*** Working data ***
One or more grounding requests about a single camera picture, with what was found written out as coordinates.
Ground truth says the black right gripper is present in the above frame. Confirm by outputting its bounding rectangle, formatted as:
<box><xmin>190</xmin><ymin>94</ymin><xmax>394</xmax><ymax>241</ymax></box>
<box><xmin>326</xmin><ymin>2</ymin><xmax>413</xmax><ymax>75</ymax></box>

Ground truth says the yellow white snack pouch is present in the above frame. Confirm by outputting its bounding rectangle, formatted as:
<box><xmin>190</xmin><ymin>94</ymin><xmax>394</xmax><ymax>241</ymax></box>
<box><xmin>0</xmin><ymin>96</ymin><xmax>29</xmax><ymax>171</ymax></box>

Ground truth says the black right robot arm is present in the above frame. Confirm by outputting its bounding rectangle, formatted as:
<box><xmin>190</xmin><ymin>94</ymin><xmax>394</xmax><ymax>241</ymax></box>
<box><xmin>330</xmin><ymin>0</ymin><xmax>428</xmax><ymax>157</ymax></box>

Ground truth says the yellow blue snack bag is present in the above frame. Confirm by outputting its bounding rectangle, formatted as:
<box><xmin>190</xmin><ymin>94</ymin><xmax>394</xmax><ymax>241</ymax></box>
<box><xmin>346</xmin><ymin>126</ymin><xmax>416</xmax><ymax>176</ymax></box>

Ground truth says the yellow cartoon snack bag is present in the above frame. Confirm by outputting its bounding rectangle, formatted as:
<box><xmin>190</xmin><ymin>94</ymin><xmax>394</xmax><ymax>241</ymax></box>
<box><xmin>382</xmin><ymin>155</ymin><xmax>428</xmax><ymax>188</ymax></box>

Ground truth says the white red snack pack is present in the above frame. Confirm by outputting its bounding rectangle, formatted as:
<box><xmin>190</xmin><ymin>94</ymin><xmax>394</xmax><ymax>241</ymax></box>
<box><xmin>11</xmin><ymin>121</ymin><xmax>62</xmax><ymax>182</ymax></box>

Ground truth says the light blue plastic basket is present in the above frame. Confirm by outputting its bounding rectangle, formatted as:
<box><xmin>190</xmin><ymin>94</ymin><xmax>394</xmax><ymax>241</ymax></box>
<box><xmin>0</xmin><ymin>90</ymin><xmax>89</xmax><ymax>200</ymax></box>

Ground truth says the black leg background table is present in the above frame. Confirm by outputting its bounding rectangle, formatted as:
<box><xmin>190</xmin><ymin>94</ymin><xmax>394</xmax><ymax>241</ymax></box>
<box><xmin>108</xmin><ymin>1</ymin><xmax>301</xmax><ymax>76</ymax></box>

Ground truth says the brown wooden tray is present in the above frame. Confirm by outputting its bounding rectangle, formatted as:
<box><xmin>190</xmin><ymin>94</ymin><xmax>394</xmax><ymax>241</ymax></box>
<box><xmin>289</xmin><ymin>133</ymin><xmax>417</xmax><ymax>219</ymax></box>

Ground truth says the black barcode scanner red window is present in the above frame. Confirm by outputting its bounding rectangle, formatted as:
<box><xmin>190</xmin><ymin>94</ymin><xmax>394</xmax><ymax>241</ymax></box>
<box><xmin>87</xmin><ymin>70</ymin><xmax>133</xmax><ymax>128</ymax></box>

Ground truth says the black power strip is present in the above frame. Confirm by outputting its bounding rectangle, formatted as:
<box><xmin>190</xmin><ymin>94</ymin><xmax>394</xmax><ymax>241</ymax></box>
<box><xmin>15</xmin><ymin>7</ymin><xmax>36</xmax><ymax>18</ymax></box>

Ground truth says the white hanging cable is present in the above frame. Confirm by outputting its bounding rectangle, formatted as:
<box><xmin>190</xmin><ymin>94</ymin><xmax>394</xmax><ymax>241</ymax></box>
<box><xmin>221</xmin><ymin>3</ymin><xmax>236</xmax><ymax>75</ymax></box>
*** End of Working data ***
#### Your goal:
Of the lines above, show those in which "yellow" appears.

#### Answer space:
Ground truth says the yellow white snack pouch is present in the above frame. Confirm by outputting its bounding rectangle, formatted as:
Ground truth says the yellow blue snack bag is present in the above frame. Confirm by outputting its bounding rectangle, formatted as:
Ground truth says the yellow cartoon snack bag is present in the above frame. Confirm by outputting its bounding rectangle, formatted as:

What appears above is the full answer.